Supreme Court Of India|12 September, 2001

JUDGMENT / ORDER

WITH CIVIL APPEAL NO. OF 2001 (Arising out of SLP (C) No. 8737 of 2001) J U D G M E N T Shivaraj V. Patil, J.
This appeal by the defendant in the suit, aggrieved by and directed against the order dated 15th September, 2000 made in CO 665 of 2000. The plaintiff filed suit against the defendant in respect of suit property for eviction on the ground of reasonable requirement for building or rebuilding and on the ground of default in payment of rent. The defendant filed an application under Section 17(2) and 17(2A) of the West Bengal Premises Tenancy Act, 1956 (for short the 'Act') raising certain contentions including that the relationship of landlord and tenant did not exist between the parties. Thereafter the defendant filed an application for amendment under Order VI Rule 17 of the Code of Civil Procedure. The said amendment application was contested by the plaintiff. The Trial Court rejected the application, taking a view that the proposed amendment would be inconsistent and it will have the effect of displacing the plaintiff from admission made by the defendant. The defendant filed a revision petition against the said order under Section 115A of the CPC before the District Judge who allowed the revision petition, reversed the order of the trial court and allowed the amendment application filed by the defendant. It is, thereafter, the plaintiff filed petition under Article 227 of the Constitution of India before the High Court. The High Court set aside the order of the District Judge. Hence this appeal.

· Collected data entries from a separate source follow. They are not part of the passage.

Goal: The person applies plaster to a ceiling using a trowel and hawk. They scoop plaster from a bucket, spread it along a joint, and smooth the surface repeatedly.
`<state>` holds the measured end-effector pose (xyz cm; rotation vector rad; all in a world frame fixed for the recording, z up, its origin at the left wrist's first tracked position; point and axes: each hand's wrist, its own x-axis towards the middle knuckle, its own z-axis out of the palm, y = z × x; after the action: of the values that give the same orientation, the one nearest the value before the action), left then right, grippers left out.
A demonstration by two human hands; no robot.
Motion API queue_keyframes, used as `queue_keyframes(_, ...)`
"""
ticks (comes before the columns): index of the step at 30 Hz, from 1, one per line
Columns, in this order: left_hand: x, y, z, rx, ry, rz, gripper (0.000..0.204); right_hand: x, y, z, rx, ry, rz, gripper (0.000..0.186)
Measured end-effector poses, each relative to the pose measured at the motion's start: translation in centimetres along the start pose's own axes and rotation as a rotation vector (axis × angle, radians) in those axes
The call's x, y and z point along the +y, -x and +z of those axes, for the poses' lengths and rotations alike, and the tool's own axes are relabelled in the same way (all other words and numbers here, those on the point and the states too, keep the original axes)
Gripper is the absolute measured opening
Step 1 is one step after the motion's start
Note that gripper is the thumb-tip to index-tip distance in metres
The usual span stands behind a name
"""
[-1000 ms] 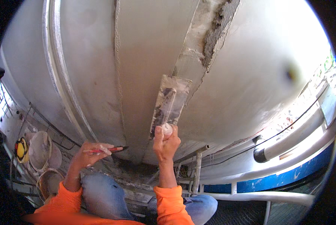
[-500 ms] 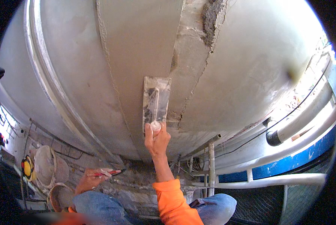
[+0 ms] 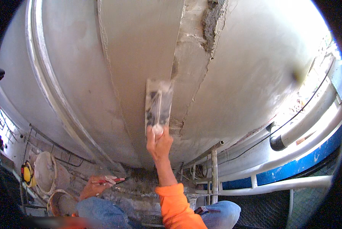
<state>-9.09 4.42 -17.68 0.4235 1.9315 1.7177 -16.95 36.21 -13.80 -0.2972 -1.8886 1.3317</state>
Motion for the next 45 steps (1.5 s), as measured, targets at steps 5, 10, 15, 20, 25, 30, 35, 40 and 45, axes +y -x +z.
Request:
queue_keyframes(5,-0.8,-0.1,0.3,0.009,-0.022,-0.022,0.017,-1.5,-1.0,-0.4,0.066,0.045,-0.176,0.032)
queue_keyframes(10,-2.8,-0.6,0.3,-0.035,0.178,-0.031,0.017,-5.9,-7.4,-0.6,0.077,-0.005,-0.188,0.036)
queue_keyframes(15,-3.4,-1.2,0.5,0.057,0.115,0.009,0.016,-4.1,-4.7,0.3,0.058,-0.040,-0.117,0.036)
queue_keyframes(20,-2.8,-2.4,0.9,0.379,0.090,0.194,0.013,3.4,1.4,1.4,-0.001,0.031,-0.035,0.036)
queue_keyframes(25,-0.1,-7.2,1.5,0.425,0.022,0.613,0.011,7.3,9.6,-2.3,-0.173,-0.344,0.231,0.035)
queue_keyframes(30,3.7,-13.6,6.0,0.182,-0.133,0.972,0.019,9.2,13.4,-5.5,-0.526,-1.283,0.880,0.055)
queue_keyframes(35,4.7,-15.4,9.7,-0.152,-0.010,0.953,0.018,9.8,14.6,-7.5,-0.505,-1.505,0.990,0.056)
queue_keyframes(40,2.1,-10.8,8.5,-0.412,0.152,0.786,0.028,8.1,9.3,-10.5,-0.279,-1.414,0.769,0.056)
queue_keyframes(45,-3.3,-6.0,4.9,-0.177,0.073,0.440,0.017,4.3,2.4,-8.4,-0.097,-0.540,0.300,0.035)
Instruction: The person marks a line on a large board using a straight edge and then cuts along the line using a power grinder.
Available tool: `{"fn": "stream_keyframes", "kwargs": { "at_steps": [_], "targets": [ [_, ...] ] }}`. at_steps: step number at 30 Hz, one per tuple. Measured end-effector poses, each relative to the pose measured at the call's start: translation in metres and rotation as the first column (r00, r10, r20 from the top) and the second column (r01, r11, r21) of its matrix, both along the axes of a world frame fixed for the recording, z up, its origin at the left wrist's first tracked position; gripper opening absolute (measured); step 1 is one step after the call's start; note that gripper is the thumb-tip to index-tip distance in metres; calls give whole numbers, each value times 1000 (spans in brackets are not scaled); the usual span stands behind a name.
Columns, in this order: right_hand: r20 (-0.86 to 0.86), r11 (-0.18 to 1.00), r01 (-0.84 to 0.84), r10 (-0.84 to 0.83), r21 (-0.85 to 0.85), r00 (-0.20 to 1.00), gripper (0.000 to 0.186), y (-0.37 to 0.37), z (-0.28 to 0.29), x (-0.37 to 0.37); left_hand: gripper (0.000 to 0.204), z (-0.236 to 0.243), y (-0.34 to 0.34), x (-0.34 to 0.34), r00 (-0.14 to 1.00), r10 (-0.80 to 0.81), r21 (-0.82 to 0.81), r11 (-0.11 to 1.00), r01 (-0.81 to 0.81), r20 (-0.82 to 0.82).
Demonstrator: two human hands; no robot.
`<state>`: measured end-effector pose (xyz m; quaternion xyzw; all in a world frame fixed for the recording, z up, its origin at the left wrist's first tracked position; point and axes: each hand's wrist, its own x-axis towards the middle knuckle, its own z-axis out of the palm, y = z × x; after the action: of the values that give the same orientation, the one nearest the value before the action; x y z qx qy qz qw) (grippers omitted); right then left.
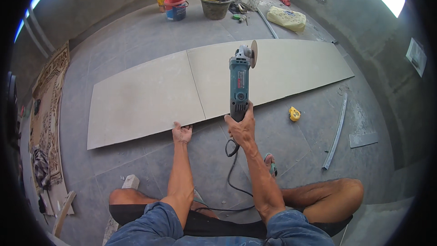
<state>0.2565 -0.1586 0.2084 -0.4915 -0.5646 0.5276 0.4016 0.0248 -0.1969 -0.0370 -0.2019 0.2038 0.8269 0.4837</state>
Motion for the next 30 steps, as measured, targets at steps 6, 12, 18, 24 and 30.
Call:
{"fn": "stream_keyframes", "kwargs": {
  "at_steps": [6,12,18,24,30],
  "targets": [
    [93,977,87,-107,193,990,69,80,50,36,42,-2,2,-1,1000,-2,28,1000,2,11],
    [358,949,68,-182,307,916,67,153,108,90,44,7,-2,-5,1000,6,-14,1000,-6,-17],
    [677,935,-83,-187,345,712,65,167,165,148,55,53,-13,6,927,-372,-484,821,305,-48],
    [763,891,-340,-11,300,646,65,149,156,160,85,160,19,31,45,-906,-768,382,514,-421],
    [727,849,-465,152,251,670,63,133,92,137,97,229,85,178,253,-556,-256,678,689,-792]
  ]
}}
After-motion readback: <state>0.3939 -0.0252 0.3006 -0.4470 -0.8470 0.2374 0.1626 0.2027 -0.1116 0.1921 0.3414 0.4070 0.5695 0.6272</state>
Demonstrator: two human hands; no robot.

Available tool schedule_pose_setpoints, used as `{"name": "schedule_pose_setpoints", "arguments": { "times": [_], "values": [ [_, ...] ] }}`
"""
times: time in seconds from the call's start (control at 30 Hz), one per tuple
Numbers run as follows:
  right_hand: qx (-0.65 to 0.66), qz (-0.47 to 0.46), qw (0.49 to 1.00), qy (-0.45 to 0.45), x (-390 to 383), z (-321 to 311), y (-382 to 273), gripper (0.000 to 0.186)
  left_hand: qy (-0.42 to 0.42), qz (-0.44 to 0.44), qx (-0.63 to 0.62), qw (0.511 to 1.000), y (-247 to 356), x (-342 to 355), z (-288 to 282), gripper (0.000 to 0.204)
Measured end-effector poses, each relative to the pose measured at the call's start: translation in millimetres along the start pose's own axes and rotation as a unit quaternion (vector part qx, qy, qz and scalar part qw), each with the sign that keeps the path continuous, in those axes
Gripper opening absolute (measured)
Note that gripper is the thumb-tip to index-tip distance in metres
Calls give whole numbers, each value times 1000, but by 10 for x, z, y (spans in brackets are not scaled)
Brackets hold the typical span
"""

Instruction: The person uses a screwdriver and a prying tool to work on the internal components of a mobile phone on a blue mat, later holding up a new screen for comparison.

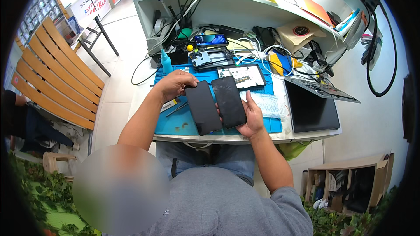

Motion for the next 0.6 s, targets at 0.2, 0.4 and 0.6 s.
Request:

The learned counsel for the appellant strongly contended that the High Court was not right and justified in exercising power under Article 227 of the Constitution of India as an appellate or a revisional court without bearing in mind that the power under Article 227 is one of the superintendence; it was not correct to say that the defendant wanted to withdraw the so-called admission said to have been made in favour of the plaintiff, when no such admission was there as a matter of fact. He added that the proposed amendment was only to support the defence already taken by elaboration based on the revenue records. It was not shown as to how any prejudice would be caused to the plaintiff by allowing the amendment; a mere delay in filing application for amendment is itself not a ground to reject the same; the proposed amendment was necessary to adjudicate the dispute between the parties and to avoid further litigation.
Per contra, the learned counsel for the respondent made submissions supporting the impugned order passed by the High Court. He urged that in the proposed amendment application, the defendant has taken inconsistent plea; he wanted to take away the effect of admission made earlier in favour of the plaintiff.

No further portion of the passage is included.